> Work to be completed
Copy exactly the stretch of data below from the line with "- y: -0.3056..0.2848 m" through the line with "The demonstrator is", including both of those lines.

> Material provided
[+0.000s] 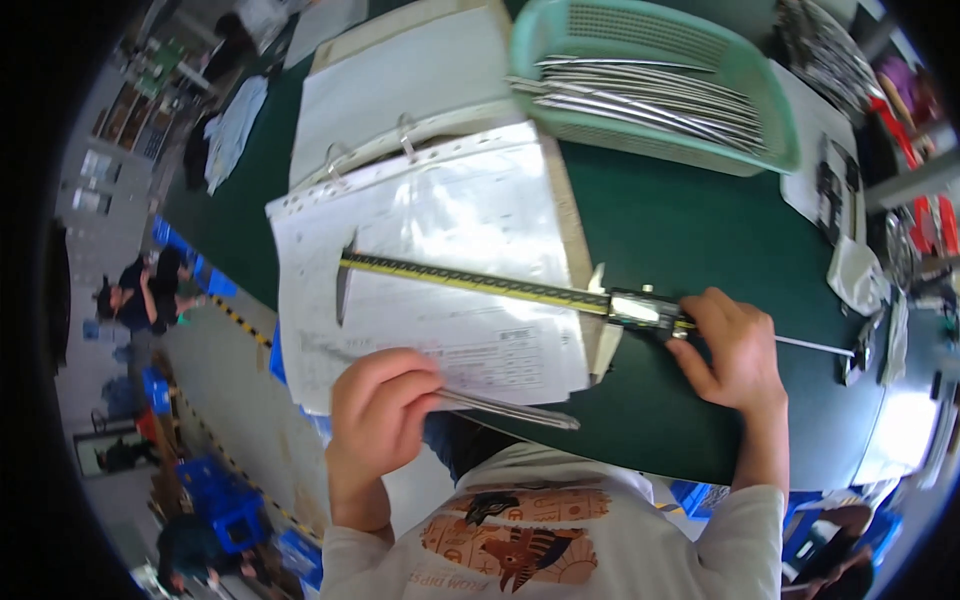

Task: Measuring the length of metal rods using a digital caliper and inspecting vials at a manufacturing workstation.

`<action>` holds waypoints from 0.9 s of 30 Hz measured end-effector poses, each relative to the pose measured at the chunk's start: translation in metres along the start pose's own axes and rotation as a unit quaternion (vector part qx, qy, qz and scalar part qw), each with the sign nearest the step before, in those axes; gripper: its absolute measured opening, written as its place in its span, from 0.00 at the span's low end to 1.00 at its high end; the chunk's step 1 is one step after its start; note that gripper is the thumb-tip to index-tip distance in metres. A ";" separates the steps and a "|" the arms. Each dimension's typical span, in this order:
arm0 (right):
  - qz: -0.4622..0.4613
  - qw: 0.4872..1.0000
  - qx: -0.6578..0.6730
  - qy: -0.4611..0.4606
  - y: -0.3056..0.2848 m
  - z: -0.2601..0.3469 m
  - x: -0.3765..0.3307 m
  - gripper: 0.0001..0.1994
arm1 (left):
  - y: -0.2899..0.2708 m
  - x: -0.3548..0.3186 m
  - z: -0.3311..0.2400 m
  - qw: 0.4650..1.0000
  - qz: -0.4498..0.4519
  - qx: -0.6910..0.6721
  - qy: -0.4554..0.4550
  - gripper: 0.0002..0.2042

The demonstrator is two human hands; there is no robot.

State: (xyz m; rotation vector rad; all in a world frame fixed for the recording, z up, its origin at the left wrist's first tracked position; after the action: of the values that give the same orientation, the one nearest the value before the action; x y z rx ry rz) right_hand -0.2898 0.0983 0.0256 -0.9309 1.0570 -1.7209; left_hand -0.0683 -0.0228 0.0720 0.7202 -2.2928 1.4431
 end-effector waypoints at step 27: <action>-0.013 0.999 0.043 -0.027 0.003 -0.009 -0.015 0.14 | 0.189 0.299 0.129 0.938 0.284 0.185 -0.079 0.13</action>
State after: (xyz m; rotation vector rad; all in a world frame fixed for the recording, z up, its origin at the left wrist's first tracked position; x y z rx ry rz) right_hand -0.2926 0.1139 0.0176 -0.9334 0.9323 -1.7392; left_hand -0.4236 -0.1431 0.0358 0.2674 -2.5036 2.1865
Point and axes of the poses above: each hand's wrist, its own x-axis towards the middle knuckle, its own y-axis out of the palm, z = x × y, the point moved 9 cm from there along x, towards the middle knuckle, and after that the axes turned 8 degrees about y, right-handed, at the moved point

> Solution
  - y: -0.3056..0.2848 m
  - z: -0.2601..0.3469 m
  - x: -0.3765..0.3307 m
  - gripper: 0.0001..0.1994
arm1 (left):
  - y: -0.2899..0.2708 m
  - x: -0.3548..0.3186 m
  - z: -0.3311..0.2400 m
  - qw: 0.4650..1.0000
  - qz: -0.4498..0.4519
  - qx: -0.6910..0.6721
  - qy: -0.4554..0.4550
  - gripper: 0.0002..0.2042

The demonstrator is two human hands; there is no robot.

This exercise requires no further work.